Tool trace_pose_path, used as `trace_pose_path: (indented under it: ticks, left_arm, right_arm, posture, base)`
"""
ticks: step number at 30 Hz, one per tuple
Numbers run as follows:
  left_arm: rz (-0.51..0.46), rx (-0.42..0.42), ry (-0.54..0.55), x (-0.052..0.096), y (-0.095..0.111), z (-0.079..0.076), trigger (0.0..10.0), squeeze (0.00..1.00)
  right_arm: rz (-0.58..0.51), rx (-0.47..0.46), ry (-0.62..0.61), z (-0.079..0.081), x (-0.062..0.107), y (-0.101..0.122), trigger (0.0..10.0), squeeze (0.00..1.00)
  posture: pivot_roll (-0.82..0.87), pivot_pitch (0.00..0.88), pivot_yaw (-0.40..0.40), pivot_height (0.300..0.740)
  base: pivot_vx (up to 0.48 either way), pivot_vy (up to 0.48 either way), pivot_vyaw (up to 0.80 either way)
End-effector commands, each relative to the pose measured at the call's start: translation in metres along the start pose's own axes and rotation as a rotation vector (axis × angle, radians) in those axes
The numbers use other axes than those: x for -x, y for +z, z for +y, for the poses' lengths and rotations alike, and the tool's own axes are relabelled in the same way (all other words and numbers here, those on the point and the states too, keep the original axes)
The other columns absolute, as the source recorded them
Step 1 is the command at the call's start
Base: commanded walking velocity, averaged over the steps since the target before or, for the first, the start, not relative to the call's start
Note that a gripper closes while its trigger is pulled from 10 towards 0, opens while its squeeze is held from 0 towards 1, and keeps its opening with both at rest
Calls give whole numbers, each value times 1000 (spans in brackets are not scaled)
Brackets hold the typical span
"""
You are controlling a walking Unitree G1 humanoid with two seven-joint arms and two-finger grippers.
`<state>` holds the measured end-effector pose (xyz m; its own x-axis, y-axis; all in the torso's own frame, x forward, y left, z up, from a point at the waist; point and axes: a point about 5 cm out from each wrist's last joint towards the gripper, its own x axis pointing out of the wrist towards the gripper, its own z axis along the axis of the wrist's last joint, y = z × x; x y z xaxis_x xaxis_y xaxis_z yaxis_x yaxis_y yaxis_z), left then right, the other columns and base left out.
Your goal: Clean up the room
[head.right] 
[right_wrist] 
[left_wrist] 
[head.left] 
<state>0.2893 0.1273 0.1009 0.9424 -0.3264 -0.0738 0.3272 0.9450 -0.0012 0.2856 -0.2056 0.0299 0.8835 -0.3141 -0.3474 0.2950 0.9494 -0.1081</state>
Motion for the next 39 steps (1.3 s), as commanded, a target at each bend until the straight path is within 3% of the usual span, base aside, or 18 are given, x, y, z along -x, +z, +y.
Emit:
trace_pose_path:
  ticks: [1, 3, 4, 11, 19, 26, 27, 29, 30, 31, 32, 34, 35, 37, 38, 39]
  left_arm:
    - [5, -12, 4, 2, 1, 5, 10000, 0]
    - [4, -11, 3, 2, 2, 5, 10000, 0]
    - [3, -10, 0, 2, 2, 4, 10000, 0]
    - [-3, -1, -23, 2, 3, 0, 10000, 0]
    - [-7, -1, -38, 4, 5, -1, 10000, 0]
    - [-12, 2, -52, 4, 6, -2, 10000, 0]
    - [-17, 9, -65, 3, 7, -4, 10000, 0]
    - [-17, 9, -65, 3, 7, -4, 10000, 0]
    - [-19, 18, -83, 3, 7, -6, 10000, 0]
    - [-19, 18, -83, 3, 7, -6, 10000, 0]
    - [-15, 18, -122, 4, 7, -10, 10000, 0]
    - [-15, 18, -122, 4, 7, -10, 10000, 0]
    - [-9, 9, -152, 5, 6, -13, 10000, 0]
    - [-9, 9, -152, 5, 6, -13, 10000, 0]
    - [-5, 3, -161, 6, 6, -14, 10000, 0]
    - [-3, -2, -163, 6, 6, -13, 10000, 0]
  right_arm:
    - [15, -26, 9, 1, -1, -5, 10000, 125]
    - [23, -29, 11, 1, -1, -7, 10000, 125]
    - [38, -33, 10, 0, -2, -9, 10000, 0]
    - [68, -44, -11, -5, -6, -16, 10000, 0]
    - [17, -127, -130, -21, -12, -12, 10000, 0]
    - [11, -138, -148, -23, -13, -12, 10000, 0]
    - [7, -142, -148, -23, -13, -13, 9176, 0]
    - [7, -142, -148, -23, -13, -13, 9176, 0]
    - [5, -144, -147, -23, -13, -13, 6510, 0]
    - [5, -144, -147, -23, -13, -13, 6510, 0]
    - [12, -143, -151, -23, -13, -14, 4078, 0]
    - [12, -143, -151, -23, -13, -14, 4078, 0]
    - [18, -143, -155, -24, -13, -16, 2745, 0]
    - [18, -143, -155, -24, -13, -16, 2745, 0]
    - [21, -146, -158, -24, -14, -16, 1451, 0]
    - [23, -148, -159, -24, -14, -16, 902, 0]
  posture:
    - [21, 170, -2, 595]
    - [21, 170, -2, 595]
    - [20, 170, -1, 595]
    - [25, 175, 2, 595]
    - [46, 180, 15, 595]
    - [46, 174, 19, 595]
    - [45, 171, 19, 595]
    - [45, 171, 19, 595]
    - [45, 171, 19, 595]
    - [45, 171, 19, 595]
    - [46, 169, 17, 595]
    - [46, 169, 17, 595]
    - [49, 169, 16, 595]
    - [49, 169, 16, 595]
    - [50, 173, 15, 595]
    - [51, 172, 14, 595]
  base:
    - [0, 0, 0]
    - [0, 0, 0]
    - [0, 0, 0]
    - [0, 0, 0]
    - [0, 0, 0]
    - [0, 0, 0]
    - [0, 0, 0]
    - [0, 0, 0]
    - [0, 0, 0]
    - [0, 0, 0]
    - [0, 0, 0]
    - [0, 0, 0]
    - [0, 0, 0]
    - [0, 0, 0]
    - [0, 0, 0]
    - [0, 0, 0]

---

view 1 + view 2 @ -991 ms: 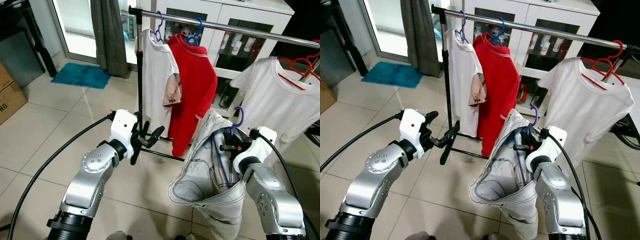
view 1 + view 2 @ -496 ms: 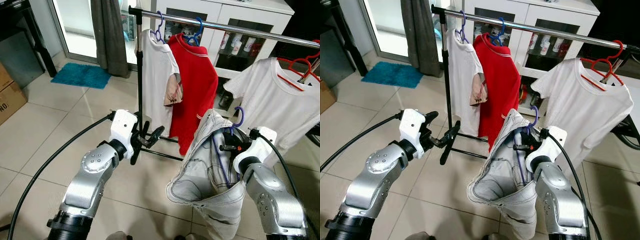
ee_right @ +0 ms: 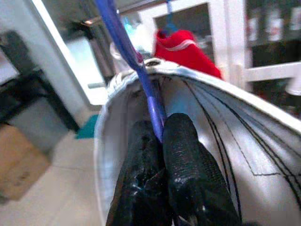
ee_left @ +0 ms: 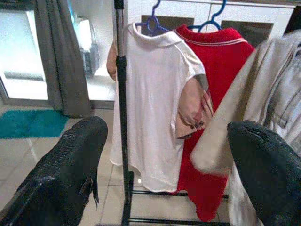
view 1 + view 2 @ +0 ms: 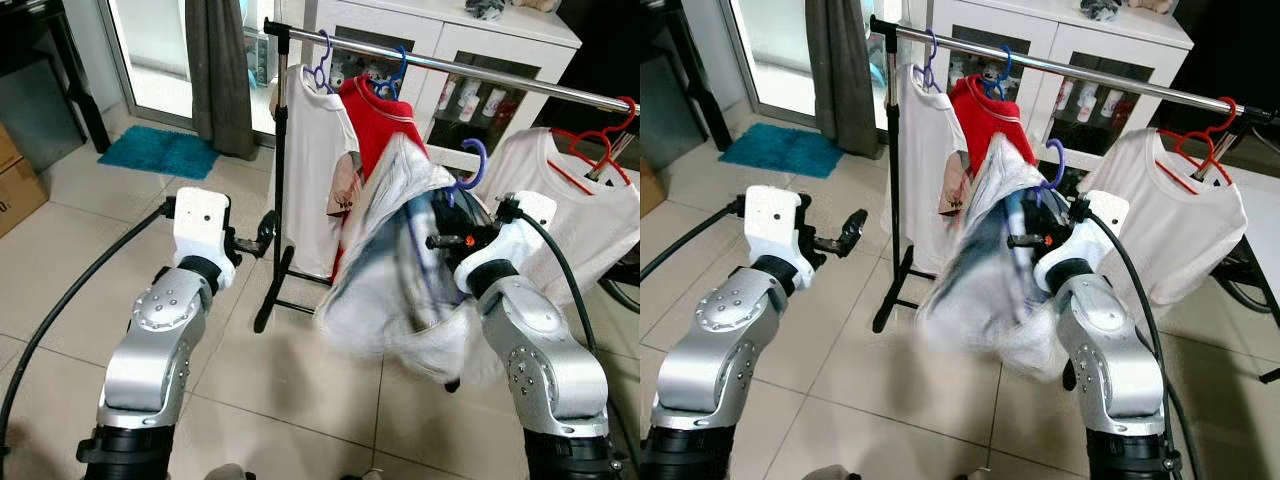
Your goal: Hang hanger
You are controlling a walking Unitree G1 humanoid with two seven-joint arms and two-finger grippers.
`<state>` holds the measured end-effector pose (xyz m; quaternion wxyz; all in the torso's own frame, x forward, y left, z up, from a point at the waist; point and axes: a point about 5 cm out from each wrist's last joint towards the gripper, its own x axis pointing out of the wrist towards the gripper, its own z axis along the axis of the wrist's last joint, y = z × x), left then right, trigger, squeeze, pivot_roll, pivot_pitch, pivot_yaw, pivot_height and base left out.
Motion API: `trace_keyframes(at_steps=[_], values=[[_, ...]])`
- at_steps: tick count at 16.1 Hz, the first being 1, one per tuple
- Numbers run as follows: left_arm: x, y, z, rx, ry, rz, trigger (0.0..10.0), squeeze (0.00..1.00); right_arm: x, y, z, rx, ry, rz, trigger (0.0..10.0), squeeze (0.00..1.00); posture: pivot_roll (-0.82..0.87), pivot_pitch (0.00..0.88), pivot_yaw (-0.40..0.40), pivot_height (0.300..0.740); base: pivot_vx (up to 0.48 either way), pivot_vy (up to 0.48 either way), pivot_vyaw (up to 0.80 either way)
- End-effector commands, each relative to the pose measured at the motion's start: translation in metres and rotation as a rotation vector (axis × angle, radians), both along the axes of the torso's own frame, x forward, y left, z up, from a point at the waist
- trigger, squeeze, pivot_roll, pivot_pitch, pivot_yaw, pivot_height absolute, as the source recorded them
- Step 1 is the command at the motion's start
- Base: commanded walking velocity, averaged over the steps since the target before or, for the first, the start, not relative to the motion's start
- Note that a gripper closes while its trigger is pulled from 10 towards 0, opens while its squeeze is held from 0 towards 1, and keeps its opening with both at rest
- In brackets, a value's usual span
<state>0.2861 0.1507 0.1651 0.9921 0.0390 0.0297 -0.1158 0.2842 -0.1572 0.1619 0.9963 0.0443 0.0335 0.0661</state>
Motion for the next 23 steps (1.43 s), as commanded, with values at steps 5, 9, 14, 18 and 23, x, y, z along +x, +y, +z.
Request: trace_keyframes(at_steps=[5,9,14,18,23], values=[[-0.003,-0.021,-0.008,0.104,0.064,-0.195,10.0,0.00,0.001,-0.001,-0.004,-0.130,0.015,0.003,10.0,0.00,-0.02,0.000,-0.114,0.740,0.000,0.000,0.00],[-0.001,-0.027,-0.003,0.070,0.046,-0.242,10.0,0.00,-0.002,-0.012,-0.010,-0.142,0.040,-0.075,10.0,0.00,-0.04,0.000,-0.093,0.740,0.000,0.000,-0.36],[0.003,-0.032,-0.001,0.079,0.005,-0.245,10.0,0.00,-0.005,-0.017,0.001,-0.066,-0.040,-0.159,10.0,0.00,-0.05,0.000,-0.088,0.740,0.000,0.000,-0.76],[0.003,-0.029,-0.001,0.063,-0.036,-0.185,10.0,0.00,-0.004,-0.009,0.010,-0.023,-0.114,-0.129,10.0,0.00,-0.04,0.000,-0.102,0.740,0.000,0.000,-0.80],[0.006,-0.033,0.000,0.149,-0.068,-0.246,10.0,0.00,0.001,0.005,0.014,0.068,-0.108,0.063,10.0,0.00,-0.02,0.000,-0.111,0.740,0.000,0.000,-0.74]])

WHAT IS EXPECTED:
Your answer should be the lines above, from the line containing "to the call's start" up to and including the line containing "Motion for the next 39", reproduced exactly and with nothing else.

RESULT FOR THIS TASK:
Base: commanded walking velocity, averaged over the steps since the target before or, for the first, the start, not relative to the call's start
Note that a gripper closes while its trigger is pulled from 10 towards 0, opens while its squeeze is held from 0 towards 1, and keeps its opening with both at rest
Calls give whole numbers, each value times 1000 (spans in brackets are not scaled)
Brackets hold the typical span
"""
You are controlling a walking Unitree G1 humanoid with two seven-joint arms and two-finger grippers.
`<state>` holds the measured end-effector pose (xyz m; its own x-axis, y-axis; all in the torso's own frame, x forward, y left, z up, from a point at the waist; point and axes: a point about 5 cm out from each wrist's last joint towards the gripper, its own x axis pointing out of the wrist towards the gripper, its own z axis along the axis of the wrist's last joint, y = z × x; x y z xaxis_x xaxis_y xaxis_z yaxis_x yaxis_y yaxis_z), left then right, the other columns and base left out.
Your goal: Clean up the room
[head.right] 
[right_wrist] 
[left_wrist] 
[head.left] 
<state>0.2893 0.1273 0.1009 0.9424 -0.3264 -0.0738 0.3272 0.9450 -0.0012 0.2856 -0.2056 0.0299 0.8835 -0.3141 -0.3474 0.2950 0.9494 -0.1081</state>
Motion for the next 39 steps (1.3 s), as commanded, a target at each bend until the straight path is within 3% of the usual span, base aside, or 18 are given, x, y, z along -x, +z, +y.

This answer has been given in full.